The Clerk will also be hosting a public forum to present the proposal on Thursday, September 22, 2011 beginning at 6:00 PM in the Chambers at One Civic Plaza, NW.
The proposal will be presented to the Board of County Commissioners for final approval in October.
My experience in working precinct election polling places over the years is that there have to be enough personnel per voter to make sure that all the details of administering the election are adequately covered.
On an intense election day, it can be overwhelming. One needs to be able to pay attention at all times to making sure that every voter gets everything they need.
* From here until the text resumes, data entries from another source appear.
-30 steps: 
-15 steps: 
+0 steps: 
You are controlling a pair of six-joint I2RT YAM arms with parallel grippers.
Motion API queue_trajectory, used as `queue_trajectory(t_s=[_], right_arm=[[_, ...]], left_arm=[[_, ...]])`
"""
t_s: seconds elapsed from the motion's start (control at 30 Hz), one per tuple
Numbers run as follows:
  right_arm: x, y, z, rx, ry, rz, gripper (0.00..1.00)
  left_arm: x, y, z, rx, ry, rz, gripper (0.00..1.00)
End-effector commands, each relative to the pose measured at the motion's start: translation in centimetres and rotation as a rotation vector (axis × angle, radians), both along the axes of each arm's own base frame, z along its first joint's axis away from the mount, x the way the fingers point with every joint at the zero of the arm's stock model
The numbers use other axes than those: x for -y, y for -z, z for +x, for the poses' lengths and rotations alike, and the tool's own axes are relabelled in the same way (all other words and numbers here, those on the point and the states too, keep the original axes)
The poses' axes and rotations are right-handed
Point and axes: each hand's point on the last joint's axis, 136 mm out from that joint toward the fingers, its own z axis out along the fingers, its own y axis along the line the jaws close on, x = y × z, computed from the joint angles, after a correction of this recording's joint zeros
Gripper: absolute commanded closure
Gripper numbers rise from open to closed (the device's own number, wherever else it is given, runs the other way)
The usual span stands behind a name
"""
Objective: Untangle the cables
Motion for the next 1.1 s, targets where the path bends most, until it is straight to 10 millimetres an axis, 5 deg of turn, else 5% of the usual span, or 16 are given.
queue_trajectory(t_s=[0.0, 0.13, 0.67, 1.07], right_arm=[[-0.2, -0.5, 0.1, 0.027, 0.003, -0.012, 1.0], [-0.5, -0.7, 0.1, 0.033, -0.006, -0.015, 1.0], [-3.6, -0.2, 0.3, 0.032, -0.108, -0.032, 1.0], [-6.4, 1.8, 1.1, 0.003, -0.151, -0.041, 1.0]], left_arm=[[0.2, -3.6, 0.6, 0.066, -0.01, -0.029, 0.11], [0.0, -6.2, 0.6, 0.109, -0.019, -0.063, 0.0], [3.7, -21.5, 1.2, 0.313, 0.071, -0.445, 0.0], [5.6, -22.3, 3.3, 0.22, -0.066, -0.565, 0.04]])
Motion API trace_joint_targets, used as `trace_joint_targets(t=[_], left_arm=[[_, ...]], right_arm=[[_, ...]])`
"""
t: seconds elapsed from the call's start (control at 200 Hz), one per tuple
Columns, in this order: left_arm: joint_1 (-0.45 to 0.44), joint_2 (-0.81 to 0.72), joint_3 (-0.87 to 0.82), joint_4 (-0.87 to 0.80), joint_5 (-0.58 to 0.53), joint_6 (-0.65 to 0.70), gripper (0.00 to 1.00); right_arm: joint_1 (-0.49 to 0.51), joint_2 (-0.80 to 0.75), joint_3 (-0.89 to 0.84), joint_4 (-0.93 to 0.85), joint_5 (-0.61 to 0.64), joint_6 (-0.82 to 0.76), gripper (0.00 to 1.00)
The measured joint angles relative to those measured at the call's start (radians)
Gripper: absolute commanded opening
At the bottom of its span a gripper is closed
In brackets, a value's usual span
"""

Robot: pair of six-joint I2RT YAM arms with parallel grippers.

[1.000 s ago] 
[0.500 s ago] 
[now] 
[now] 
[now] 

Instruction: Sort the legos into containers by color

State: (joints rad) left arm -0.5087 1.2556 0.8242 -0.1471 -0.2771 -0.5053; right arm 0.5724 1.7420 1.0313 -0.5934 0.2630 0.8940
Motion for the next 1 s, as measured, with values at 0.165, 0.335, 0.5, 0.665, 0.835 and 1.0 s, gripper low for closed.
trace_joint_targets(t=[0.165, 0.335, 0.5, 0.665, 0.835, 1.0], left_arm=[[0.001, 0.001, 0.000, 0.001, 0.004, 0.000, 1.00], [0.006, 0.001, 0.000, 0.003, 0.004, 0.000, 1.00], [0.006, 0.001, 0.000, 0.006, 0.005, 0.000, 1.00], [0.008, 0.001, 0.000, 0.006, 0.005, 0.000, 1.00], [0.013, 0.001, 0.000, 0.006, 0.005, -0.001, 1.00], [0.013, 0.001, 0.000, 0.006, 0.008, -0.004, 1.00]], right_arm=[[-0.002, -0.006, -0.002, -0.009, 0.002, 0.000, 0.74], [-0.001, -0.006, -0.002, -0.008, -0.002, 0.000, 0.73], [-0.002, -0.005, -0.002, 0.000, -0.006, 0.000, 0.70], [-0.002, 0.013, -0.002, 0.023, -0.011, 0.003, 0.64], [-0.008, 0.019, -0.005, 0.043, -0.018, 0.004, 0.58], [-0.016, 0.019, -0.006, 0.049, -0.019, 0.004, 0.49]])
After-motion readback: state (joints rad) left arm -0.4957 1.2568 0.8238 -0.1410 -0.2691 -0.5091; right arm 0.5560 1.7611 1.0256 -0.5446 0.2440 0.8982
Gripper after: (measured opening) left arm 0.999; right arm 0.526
There is nothing quite like have a couple of voters waiting for you to call in to the election central to verity their correct precinct, while someone comes up with a spoiled ballot, and then some other problem comes up. Moving quickly and doing one's best to assure people that the wait will not be long has always been a challenge at peak times.
However, if there is to be much more consolidation, there could be ways that error could be introduced just because of the stack up, the increased stress, and the proliferation of details to handle during the day and in the rush to get the paperwork done after the polls close.
I still want to vote on Election Day, and hand my ballot into a ballot box which has human beings associated with it who will be responsible for getting it to a certified counting station. I do not really feel like systems that are beyond observation are a good thing beyond a certain point.
I would caution that greatly consolidating voting stations brings a greater need for really skillful administration and a greater reliance on systems. We should be concerned about going too quickly into such an overhaul.
There are few things that government does at any level that are more crucial to the survival of our society than the proper administration of voting.
It is worth a little extra if that is what it comes down to. Saving money and getting into administrative snafus that could be prevented is not saving money.
I would urge caution.
Posted by: Stuart Heady | Aug 30, 2011 11:12:21 AM
Your concerns are legitimate and I thank you for sharing them. If it's okay, I'd like to address them here.
I would urge you to read through the proposal in detail because I think you will see that many - if not all - of them are addressed. If we did not think we could adequately address the number of voters with greater efficiency than in the current model, then we would not attempt this way of doing things.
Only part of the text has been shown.